STORY WRITTEN BY CHRIS CAMERON
For Digital First Media
Some might know Tim Reynolds as the dynamic guitarist from the Dave Matthews Band. But Reynolds’ musical talents extend beyond his acoustic and electric work for the popular jam band. With a career spanning nearly 40 years, he has explored almost every musical style, from rock, jazz, and blues, to classical and reggae. When he’s not on the road touring with DMB he’s likely working on his solo work or with TR3 (Tim Reynolds trio). It’s safe to say that the man keeps busy.
Reynolds has been a musician since childhood. He started off learning piano and eventually became the bass player in a gospel band in his hometown of St. Louis. He had a peripatetic childhood, the son of devoutly religious military parents. He moved from Germany to Alaska through much of the Bible-belt of the Midwest.
“I wouldn’t describe my parents as being kooky, but they were really religious,” Reynolds said. “There was always music in the house — my dad played the piano and some guitar and my mom played the piano, but it was all strictly gospel.”
When his older sister introduced him to rock music, it became a secretive joy that he was initially reluctant to share with his parents.
“My uncle Bill used to come visit us and he was a really good guitar player and he’s the one who inspired me to pick up the guitar. He played country gospel and he’d be in the kitchen playing until the early morning with his foot stomping on the floor. I remember my mother would tell him to quiet down and not wake the children. I just wanted him to keep playing!”
When he started playing rock music, he didn’t feel the need to hide it from his mother.
“I’d play her a Beatles song and she’d say ‘that’s nice,’ but then I’d show her a Grand Funk Railroad record and she’d say, ‘If they’re making so much money, they really should cut their hair.’ But my dad was more intense — he thought I was playing the devil’s music, so I ran away. My mother must have talked to him because eventually he said he wouldn’t tell me what to do anymore.

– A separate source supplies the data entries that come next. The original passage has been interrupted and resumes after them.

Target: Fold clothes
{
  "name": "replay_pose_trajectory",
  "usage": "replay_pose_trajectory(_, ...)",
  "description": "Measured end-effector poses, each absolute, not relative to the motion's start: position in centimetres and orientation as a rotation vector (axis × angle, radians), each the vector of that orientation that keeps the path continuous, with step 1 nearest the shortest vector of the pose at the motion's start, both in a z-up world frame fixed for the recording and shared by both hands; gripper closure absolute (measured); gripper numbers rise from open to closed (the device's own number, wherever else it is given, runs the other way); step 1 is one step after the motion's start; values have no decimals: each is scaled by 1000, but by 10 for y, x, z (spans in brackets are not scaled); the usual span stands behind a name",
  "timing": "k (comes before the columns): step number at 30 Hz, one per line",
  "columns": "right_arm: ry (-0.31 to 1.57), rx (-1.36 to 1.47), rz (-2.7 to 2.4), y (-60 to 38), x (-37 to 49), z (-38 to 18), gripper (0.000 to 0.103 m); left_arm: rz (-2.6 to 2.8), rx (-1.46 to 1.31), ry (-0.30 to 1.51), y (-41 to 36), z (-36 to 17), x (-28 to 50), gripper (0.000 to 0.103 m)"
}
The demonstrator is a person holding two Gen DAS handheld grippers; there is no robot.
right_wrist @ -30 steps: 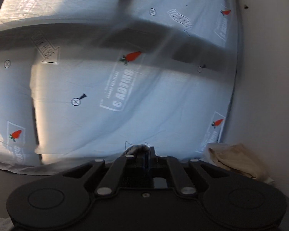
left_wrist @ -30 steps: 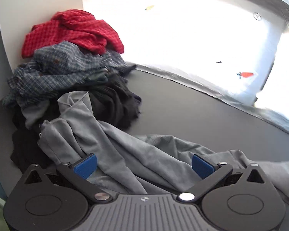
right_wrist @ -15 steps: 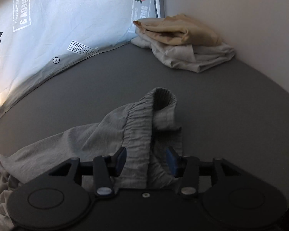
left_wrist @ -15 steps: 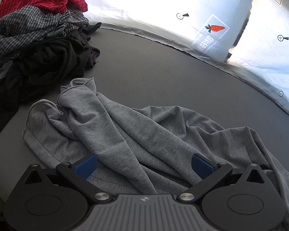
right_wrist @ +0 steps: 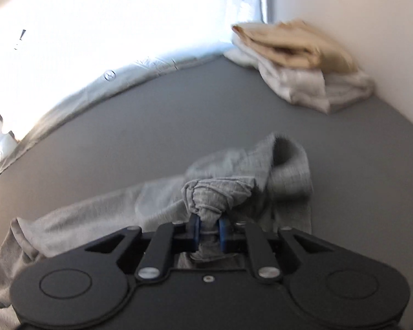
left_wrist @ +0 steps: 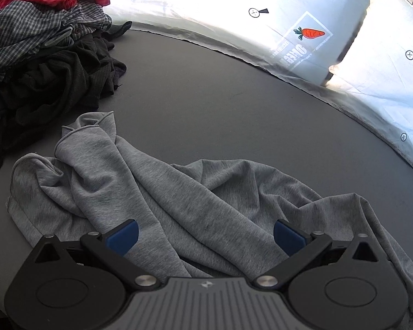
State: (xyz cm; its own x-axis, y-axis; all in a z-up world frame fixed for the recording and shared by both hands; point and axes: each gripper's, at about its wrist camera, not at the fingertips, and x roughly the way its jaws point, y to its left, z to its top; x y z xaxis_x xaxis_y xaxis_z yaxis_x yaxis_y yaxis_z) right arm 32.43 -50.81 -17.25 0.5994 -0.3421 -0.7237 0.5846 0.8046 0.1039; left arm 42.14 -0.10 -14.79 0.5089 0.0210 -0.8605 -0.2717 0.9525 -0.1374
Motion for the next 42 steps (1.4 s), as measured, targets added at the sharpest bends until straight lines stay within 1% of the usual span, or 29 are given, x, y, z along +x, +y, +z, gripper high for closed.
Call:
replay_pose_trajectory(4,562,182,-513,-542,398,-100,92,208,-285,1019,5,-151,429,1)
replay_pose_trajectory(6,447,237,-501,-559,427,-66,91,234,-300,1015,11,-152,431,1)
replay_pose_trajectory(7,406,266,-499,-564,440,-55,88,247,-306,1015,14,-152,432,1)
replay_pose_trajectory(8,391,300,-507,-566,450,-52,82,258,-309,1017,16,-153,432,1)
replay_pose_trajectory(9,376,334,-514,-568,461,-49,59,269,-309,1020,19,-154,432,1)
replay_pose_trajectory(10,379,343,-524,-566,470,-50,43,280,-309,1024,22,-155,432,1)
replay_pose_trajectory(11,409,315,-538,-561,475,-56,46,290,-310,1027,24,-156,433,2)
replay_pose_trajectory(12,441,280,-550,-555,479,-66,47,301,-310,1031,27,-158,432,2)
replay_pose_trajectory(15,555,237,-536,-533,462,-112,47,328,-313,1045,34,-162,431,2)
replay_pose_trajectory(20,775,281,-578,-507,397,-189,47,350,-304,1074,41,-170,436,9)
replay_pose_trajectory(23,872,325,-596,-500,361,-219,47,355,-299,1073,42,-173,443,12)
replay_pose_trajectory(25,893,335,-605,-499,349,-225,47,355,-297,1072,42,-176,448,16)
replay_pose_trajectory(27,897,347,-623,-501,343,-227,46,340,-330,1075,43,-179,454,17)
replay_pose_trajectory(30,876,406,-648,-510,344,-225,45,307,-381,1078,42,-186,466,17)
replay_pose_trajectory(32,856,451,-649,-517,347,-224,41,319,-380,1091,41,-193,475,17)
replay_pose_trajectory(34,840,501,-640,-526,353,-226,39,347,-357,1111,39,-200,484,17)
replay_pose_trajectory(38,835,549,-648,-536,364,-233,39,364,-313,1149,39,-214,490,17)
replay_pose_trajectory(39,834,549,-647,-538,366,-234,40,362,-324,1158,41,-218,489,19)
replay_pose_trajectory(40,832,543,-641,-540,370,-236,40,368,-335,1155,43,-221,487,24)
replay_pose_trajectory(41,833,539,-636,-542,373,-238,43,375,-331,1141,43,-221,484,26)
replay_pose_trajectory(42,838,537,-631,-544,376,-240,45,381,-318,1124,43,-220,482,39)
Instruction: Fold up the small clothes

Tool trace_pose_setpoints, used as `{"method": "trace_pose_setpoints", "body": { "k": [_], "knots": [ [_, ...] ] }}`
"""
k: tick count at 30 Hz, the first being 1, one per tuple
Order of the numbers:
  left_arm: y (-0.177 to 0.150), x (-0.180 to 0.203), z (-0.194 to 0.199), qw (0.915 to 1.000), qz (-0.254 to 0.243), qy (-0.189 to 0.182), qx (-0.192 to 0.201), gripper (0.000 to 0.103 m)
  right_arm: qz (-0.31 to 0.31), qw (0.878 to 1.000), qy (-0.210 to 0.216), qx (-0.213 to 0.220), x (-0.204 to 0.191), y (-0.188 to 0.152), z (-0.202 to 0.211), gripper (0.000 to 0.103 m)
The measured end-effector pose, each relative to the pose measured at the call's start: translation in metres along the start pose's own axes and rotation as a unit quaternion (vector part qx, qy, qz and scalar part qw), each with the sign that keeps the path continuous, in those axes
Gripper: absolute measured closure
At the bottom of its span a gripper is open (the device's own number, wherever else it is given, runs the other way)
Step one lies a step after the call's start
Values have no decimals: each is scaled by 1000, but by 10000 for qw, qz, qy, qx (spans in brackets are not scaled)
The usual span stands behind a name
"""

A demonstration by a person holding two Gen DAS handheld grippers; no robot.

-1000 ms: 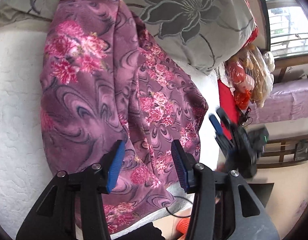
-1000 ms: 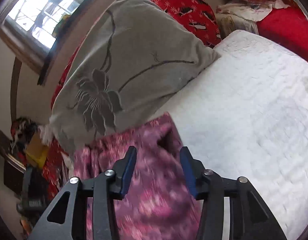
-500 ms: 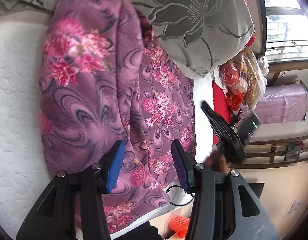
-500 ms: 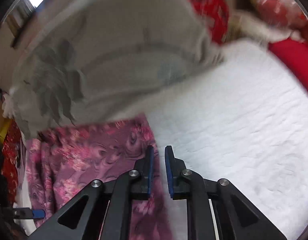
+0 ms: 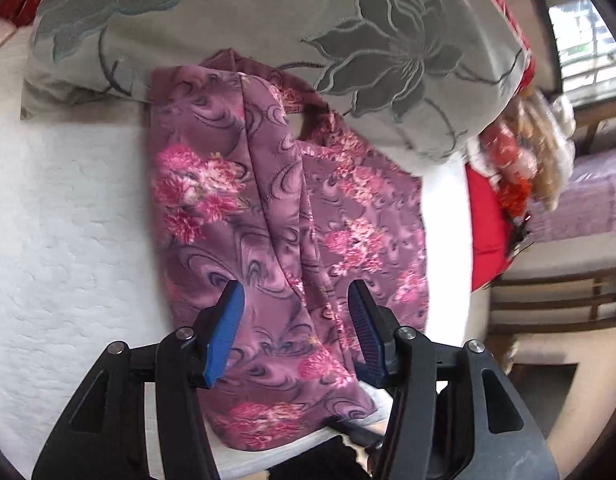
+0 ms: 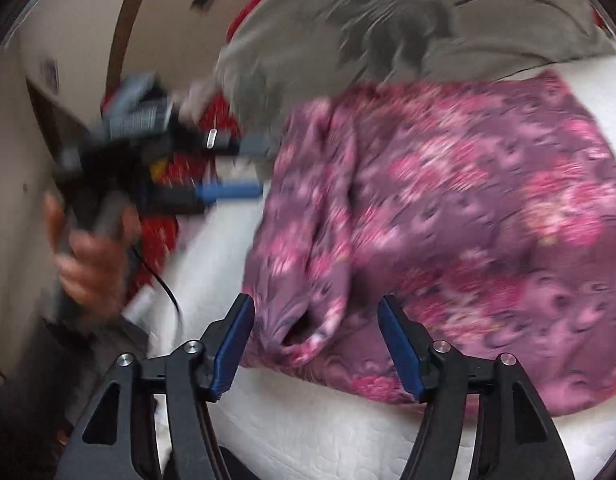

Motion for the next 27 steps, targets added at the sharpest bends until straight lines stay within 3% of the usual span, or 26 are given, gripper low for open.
{"method": "trace_pose_setpoints", "body": {
  "k": [4, 5, 6, 7, 9, 13, 17, 18, 19, 20, 21, 23, 27],
  "knots": [
    [7, 13, -15, 9988, -169, 404, -228, 50, 129, 9998, -115, -18, -17, 0, -26, 37],
    [9, 17, -20, 9978, -231, 563, -280, 50, 260, 9993, -251, 71, -22, 2, -31, 48],
    [11, 22, -26, 9960, -338, 763, -317, 50, 348, 9988, -311, 128, -26, 1, -32, 77],
    [12, 25, -31, 9936, -448, 969, -362, 50, 437, 9986, -266, 131, -34, -2, -37, 93],
    [12, 30, -44, 9831, -793, 1568, -508, 50, 613, 9974, -289, 230, -46, -7, -40, 95],
    [10, 33, -60, 9528, -1408, 2572, -789, 50, 913, 9938, -376, 512, -64, -16, -33, 96],
    [4, 27, -70, 9091, -1945, 3521, -1088, 51, 1109, 9908, -496, 601, -72, -27, -31, 96],
    [0, 23, -71, 9000, -2073, 3651, -1167, 55, 1114, 9906, -500, 621, -73, -28, -30, 97],
    [-3, 23, -71, 8984, -2136, 3651, -1180, 68, 1097, 9907, -488, 641, -73, -30, -28, 97],
    [-6, 21, -69, 9044, -2091, 3530, -1170, 77, 1039, 9913, -444, 676, -72, -30, -26, 97],
    [-6, 21, -66, 9137, -1959, 3384, -1106, 80, 977, 9919, -398, 714, -70, -30, -24, 97],
    [-6, 21, -57, 9373, -1569, 2990, -865, 89, 826, 9930, -289, 794, -67, -28, -23, 98],
    [-8, 36, -40, 9590, -1315, 2461, -493, 90, 496, 9926, -89, 1106, -58, -22, -5, 98]
  ]
}}
Point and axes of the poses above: each gripper's, at about its wrist camera, not at the fingertips, and z roughly against the way its jaws point, x to its right, y to its top, the point moved 8 cm from there along -z, roughly the way its jaws point, and after that the axes turned 1 degree about -x, right-handed, at the moved point
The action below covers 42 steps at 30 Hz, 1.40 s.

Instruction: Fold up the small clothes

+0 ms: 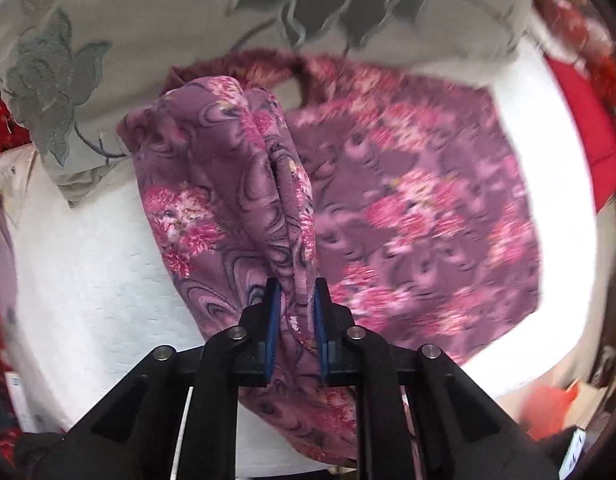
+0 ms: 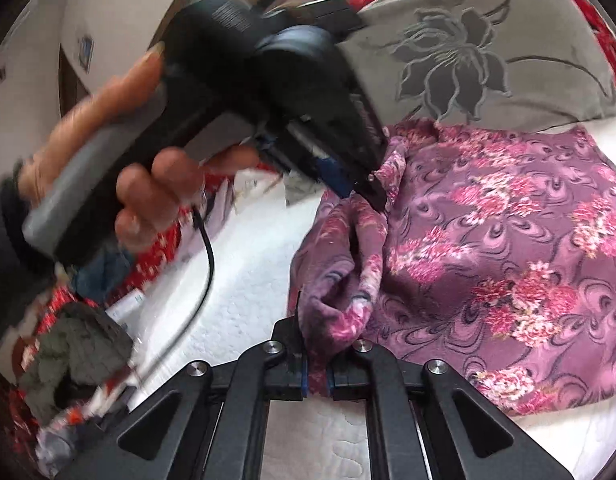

“That was really just a small moment in my life, but when you’re a teenager a month feels like two years and when you’re older a month feels like two minutes.”
Reynolds took music theory classes during high school and studied with different teachers before eventually heading out to carve his own path, relocating to Charlottesville, Va., where he started adding psychedelic and progressive rock to his repertoire.
It was in the mid-1980s that he founded his electric rock trio, TR3, and he toured with that band throughout the 80s and 90s. It was during this time that he met and befriended Dave Matthews and their musical partnership began.
“I always knew I was going to be a musician,” he said. “When I moved to Charlottesville, I went to a job recruiter’s office and they gave me a questionnaire asking me what skills I had. I looked at it and said I don’t have any skills other than making music.
“I met Dave in the late 80s and he was always really talented. He was an actor in the local theater before he became a musician and he had lots of theater friends, so that’s how I initially knew about him. When he started playing music there was already a curiosity about him amongst this large group of people who knew him from the theater.”
Matthews and Reynolds collaborated on and off again over the years, recording acoustic performances together and writing material, but it wasn’t until 2008 that Reynolds officially joined the band. He was reluctant at first due to his commitments with TR3 and his desire to continue his work as a solo artist.
“They used to tour throughout the year,” Reynolds said. “I didn’t want to commit to really long tours, but before I joined them in ’08. We had just recorded an album together and they were planning on doing summer shows, so I was able to make it work. I wanted it to work. Dave is just the sweetest guy and he’s a really friendly guy to work with.”
Reynolds is preparing for a December release of his new acoustic solo album, “That Way,” which he’s really excited about. He’s particularly enthused about one song which will feature a string arrangement.
“I’ve been listening to a lot of 20th Century classical music recently,” he said. “I geek out on music. For me learning music is like reading — it’s an endless journey and it always evokes a certain memory or a feeling.
“I love playing live in all these different towns around the world because every night the music is different, depending on who you’re playing for and where you’re playing it. I live for that and I can’t think of anything else I’d rather do.”